Brief:
Restate the data that follows exactly as it stands, beginning with the first line and ending with the line that contains "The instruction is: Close".

Dataset section:

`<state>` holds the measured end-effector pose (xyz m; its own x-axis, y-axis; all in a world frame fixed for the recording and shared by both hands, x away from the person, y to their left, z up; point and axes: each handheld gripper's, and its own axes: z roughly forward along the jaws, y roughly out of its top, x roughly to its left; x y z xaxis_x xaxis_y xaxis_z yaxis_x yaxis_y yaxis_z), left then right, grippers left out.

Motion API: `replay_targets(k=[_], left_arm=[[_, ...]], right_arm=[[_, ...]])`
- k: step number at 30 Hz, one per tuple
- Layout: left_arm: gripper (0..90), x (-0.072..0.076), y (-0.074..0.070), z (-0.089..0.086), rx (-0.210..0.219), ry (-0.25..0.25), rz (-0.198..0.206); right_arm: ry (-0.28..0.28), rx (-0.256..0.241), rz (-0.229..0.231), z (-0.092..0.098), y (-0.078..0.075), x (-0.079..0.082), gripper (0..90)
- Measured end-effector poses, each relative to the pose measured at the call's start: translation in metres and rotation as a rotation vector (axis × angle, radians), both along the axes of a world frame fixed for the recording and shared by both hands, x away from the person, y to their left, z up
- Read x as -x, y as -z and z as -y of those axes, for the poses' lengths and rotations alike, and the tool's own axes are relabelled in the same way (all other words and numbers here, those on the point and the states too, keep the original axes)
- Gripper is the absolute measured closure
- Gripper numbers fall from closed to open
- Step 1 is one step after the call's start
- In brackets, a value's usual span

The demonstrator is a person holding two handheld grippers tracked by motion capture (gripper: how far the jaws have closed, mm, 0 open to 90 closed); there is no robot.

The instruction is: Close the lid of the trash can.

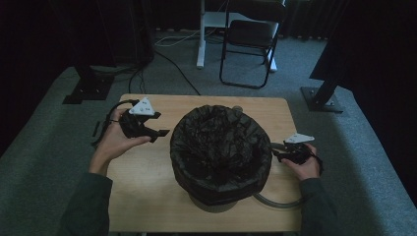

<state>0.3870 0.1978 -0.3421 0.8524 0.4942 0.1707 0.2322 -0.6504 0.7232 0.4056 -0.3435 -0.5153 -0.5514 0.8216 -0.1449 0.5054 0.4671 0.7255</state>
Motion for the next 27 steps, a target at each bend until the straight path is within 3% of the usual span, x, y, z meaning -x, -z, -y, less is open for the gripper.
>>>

Solved exercise:
`<state>` holds the measured end-effector pose (xyz m; its own x-axis, y-axis; all in a world frame fixed for the recording and shared by both hands, x away from the person, y to their left, z up; point and axes: each handheld gripper's, and its own axes: z roughly forward along the jaws, y roughly out of its top, x roughly to its left; x y z xaxis_x xaxis_y xaxis_z yaxis_x yaxis_y yaxis_z), left then right, grippers left out.

Motion API: `replay_targets(k=[_], left_arm=[[_, ...]], right_arm=[[_, ...]])`
- k: step number at 30 Hz, one per tuple
- Layout: left_arm: gripper (0..90), x (-0.072..0.076), y (-0.074..0.070), z (-0.089..0.086), rx (-0.210..0.219), ry (-0.25..0.25), rz (-0.198..0.206); right_arm: ry (-0.28..0.28), rx (-0.256..0.241), rz (-0.229..0.231), z (-0.092..0.098), y (-0.078..0.075), x (-0.079..0.082), gripper (0..90)
- Measured end-effector poses, each relative to the pose measured at the call's start: translation in metres and rotation as a rotation vector (axis × angle, radians), both along the axes of a world frame fixed for the recording and shared by both hands, x away from the person, y to their left, z up
- Read x as -x, y as -z and z as -y of those axes, for the poses' lengths and rotations alike, and the tool's own axes are relabelled in the same way (all other words and numbers here, those on the point and the states too, keep the original axes)
- Gripper is the absolute measured closure
- Gripper numbers fall from closed to open
- Step 1 is one step after the call's start
- In brackets, a value's usual span

The demonstrator is a person holding two handheld grippers tracked by motion capture (gripper: how far the jaws have closed, mm, 0 open to 90 closed); there is no robot.

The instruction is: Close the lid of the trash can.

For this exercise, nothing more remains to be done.